Print out the data below in full and exactly, skipping the pictures.
====
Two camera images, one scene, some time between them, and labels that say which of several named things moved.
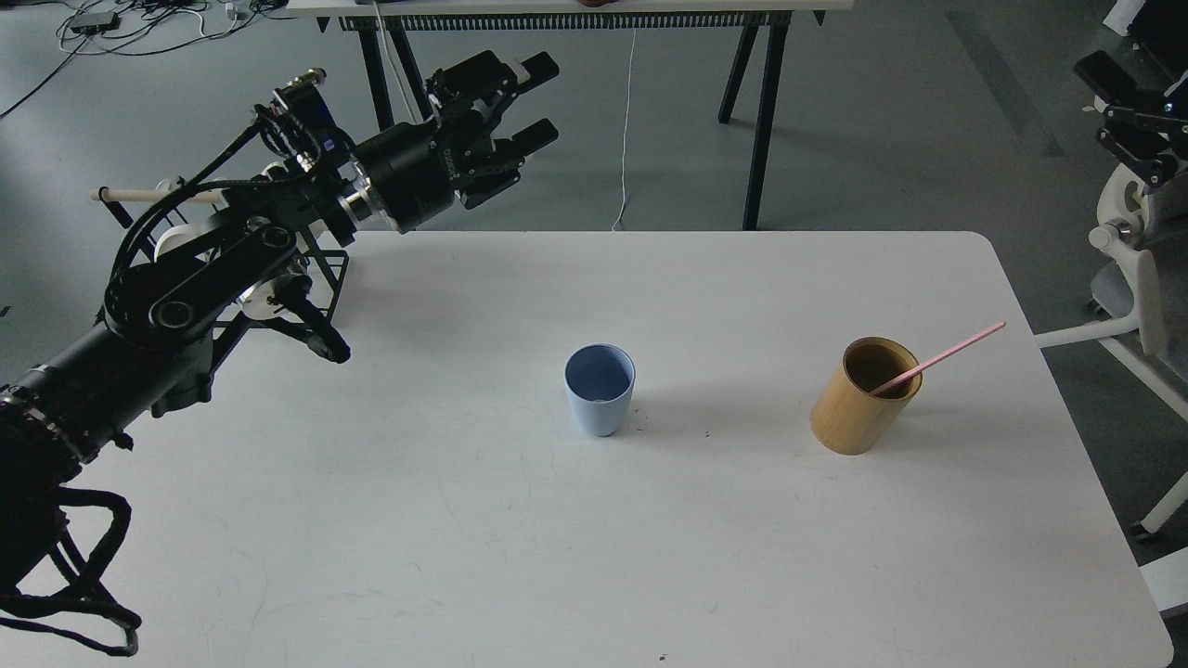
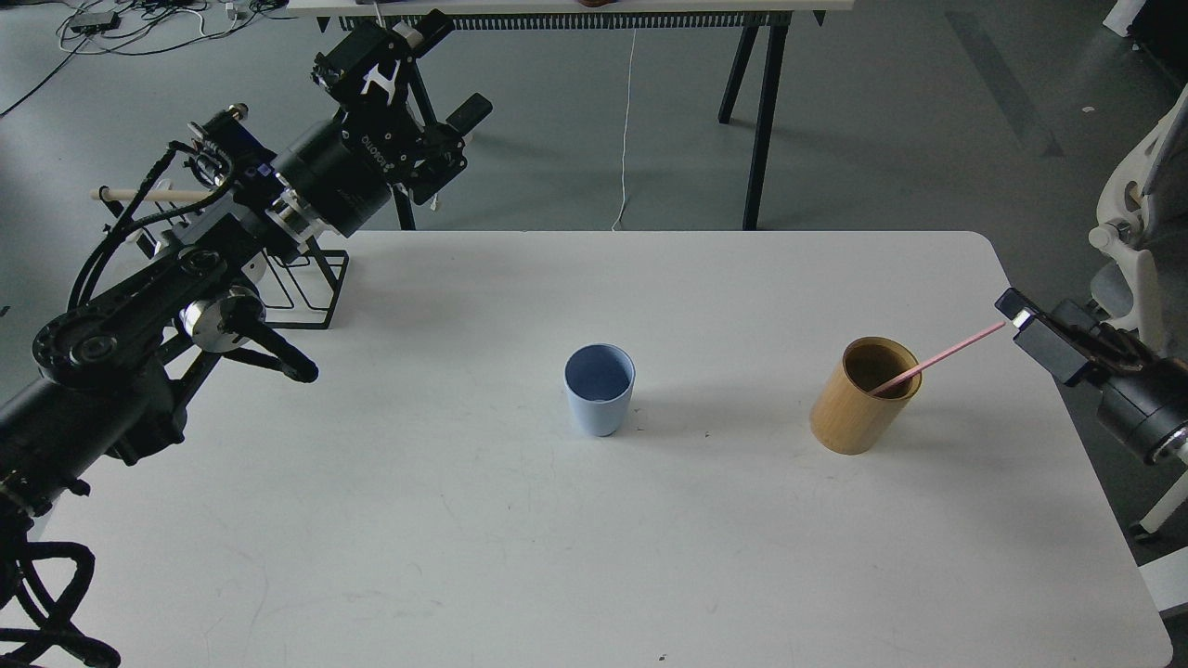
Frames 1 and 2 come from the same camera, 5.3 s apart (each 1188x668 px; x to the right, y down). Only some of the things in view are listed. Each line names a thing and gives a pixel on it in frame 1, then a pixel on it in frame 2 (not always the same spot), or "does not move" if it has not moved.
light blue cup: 599,378 does not move
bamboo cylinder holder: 845,417 does not move
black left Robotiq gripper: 416,170 → 342,172
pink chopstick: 945,354 does not move
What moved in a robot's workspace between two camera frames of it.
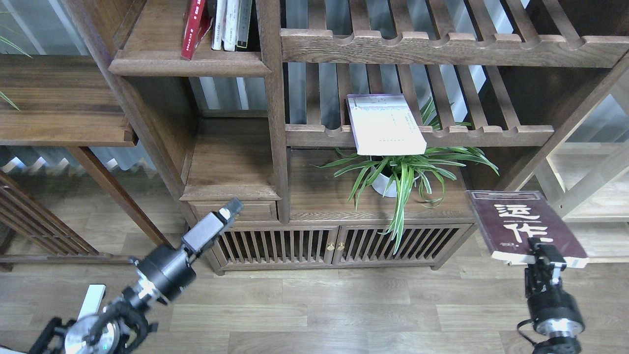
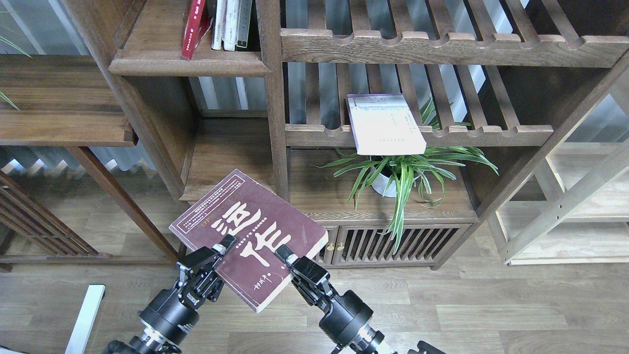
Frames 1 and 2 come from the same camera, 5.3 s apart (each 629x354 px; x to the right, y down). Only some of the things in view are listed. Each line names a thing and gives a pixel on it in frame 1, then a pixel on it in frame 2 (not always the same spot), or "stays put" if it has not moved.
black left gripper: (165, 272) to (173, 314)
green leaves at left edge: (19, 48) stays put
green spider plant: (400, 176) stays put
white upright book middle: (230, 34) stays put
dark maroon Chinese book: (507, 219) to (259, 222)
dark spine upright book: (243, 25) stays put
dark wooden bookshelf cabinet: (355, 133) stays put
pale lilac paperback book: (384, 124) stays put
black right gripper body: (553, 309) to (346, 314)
====
*REPLY TO THE EXERCISE*:
Two camera images, one scene, some time between them, and labels that say which of several named things moved.
Frames 1 and 2 come from the same camera, 5.3 s apart (each 1188x668 px; x to the right, y down). Only some of the things in view are listed. Each line names a thing and gives a pixel on it in frame 1, then a pixel on it in frame 2 (not always the same spot), or "does not move" if it has not moved.
light blue cup: 599,378 does not move
bamboo cylinder holder: 845,417 does not move
black left Robotiq gripper: 416,170 → 342,172
pink chopstick: 945,354 does not move
What moved in a robot's workspace between two camera frames of it.
Frames 1 and 2 come from the same camera, 5.3 s apart (each 629x354 px; x to the right, y down). Only some of the things in view are listed. Each line names a thing and gives a pixel on it in frame 1, then a pixel on it in frame 2 (not always the same spot), or "stays put" if it has not moved.
black left gripper: (165, 272) to (173, 314)
green leaves at left edge: (19, 48) stays put
green spider plant: (400, 176) stays put
white upright book middle: (230, 34) stays put
dark maroon Chinese book: (507, 219) to (259, 222)
dark spine upright book: (243, 25) stays put
dark wooden bookshelf cabinet: (355, 133) stays put
pale lilac paperback book: (384, 124) stays put
black right gripper body: (553, 309) to (346, 314)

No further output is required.